■ Work order ■
Look through the data and write out every line with the word "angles" in it.

___ Given data

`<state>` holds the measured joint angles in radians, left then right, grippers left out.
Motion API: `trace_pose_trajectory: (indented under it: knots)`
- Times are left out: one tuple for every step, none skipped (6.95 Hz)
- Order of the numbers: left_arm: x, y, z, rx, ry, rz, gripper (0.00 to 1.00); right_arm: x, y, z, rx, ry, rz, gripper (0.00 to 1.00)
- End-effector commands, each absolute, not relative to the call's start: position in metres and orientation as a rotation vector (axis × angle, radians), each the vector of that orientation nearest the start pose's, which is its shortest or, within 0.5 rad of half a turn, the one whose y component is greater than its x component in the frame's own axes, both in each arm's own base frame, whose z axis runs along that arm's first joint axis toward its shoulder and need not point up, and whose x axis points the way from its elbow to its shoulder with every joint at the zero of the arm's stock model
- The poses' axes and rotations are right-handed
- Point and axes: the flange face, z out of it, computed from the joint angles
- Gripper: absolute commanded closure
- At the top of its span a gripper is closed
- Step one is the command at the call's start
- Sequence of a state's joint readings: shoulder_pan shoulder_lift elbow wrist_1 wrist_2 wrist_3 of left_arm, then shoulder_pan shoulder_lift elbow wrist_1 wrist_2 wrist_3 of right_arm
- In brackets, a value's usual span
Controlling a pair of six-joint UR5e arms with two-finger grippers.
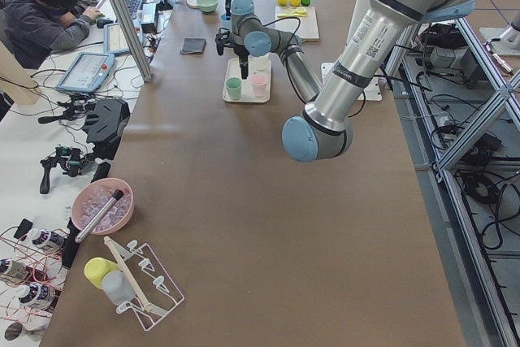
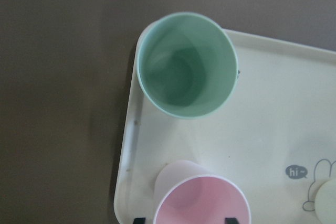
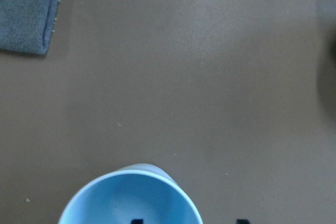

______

■ Answer space ■
`<state>` holds the measured joint angles in radians, left then right, grippers left out.
- Point and axes: the flange face, z out of it, computed from the joint angles

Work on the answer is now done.